There is another way people can become informed about the status of an inmate in the Department of Corrections, and this is through the Oklahoma VINE.
VINE stands for Victim Information and Notification Everyday, and it is intended to provide criminal tracking and notification for crime victims. However, although OK VINE is intended to update victims about notification in a particular offender's status, the network is publicly available to other "interested parties."
VINE automatically provides information about changes in an offender's custody status. These changes include transfer, escape, apprehension, release, or death. VINE does not, however, automatically notify a victim or interested party if an offender is granted parole. In order to find out the parole status of the offender, the victim or interested party must contact the Oklahoma Pardon and Parole Board.
The Oklahoma County District Attorney's Office provides the following facts about OK Vine:
- OK VINE is anonymous.
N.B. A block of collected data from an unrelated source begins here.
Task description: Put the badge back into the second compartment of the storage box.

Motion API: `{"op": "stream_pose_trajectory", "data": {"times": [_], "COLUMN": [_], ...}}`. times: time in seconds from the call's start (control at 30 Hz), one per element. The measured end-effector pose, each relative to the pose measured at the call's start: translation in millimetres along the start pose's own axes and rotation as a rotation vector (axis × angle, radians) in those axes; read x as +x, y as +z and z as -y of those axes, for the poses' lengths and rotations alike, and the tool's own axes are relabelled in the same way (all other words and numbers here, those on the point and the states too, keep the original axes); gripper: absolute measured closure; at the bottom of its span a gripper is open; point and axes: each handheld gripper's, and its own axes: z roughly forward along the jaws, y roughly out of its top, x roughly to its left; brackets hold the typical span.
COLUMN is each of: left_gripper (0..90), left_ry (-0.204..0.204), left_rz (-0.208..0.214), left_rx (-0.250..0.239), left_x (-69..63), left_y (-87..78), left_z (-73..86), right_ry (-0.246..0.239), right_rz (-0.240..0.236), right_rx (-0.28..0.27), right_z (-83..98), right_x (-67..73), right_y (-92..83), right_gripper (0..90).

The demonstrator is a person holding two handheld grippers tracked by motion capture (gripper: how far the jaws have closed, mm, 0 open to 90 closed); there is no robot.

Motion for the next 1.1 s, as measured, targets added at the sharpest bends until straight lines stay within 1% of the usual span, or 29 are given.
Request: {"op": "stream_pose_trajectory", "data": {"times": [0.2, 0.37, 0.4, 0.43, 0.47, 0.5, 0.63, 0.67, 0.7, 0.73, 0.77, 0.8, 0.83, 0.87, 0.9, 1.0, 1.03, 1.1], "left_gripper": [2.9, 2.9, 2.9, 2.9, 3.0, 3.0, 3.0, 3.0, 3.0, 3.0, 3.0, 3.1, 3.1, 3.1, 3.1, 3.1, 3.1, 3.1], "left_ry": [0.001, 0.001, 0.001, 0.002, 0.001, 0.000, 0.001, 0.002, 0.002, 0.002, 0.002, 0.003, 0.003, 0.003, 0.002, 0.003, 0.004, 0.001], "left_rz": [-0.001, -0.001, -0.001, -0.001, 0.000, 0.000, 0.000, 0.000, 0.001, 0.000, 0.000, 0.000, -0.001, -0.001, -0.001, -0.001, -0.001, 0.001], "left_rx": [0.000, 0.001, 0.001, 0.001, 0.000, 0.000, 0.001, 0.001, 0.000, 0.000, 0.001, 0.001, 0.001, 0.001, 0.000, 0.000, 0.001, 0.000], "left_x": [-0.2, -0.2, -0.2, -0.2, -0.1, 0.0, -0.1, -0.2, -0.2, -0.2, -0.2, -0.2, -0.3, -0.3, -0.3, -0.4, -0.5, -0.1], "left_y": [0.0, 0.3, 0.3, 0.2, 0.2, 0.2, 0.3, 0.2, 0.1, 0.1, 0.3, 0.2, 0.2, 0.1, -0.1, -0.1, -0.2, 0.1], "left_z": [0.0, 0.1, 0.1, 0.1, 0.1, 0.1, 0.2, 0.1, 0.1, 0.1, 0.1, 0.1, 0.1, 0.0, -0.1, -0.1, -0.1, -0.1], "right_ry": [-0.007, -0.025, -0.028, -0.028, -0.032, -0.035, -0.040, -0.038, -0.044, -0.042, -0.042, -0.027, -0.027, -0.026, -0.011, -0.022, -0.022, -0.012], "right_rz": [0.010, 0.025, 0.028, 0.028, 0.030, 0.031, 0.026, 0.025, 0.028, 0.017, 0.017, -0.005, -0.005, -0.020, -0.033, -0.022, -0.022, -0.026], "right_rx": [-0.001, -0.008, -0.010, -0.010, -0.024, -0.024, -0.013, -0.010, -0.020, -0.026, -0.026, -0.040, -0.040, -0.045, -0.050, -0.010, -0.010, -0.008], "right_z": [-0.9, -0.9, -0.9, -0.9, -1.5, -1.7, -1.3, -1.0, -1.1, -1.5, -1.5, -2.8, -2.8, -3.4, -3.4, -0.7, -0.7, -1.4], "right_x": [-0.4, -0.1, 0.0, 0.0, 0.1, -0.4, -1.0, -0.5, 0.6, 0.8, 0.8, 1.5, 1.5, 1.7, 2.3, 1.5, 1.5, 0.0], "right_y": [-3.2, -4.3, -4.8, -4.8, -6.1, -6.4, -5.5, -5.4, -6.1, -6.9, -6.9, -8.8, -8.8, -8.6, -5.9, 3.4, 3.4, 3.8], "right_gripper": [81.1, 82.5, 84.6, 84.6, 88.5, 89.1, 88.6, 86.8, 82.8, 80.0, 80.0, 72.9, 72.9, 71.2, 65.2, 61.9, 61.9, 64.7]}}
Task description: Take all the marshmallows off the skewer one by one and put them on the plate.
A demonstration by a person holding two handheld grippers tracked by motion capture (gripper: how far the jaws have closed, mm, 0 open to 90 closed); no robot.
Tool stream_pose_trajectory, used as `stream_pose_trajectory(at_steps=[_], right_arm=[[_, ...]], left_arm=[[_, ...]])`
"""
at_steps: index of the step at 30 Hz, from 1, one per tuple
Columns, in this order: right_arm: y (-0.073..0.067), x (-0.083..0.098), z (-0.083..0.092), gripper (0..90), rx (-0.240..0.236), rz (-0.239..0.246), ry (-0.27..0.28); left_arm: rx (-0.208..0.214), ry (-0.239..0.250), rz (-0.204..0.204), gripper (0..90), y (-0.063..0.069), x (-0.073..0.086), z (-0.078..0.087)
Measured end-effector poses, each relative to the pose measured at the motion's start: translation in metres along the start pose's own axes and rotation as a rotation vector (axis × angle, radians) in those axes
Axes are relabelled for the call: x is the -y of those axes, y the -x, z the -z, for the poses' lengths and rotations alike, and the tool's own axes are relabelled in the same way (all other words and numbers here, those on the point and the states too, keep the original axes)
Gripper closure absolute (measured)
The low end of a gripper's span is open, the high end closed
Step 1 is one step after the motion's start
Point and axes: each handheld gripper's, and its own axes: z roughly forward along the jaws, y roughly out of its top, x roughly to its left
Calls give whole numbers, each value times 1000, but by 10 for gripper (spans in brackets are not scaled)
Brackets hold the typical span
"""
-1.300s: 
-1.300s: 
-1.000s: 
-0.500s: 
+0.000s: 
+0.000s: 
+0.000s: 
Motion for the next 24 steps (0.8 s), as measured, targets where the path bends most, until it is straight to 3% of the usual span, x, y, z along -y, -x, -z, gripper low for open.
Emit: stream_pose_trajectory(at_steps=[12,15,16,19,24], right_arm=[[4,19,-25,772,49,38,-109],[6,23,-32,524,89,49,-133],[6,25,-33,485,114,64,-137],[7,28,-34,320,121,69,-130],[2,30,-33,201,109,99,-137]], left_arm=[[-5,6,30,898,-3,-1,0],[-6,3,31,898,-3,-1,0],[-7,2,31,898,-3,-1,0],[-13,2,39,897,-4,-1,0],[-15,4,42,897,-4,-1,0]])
The offender will not know who is registered with OK VINE to be notified of changes in his or her custody status.
- OK VINE is an automatic system that places calls to registered participants around the clock, 24 hours a day, 7 days a week, to notify victims of changes in offender status.
- OK VINE can only notify a registered person directly, and the person must re-register if he or she gets a new phone number.
- When an offender in county custody is transferred to the custody of the Oklahoma Department of Corrections, he or she receives a new identification number. This may require that a victim or interested party re-register with OK VINE.
Why is victim notification important? In many cases, particularly for victims of sexual assault and violent crimes, knowing that the offender remains behind bars can give peace of mind. Providing information of an offender's release or escape can also allow the victim to put into place any safety measures he or she feels necessary for personal protection.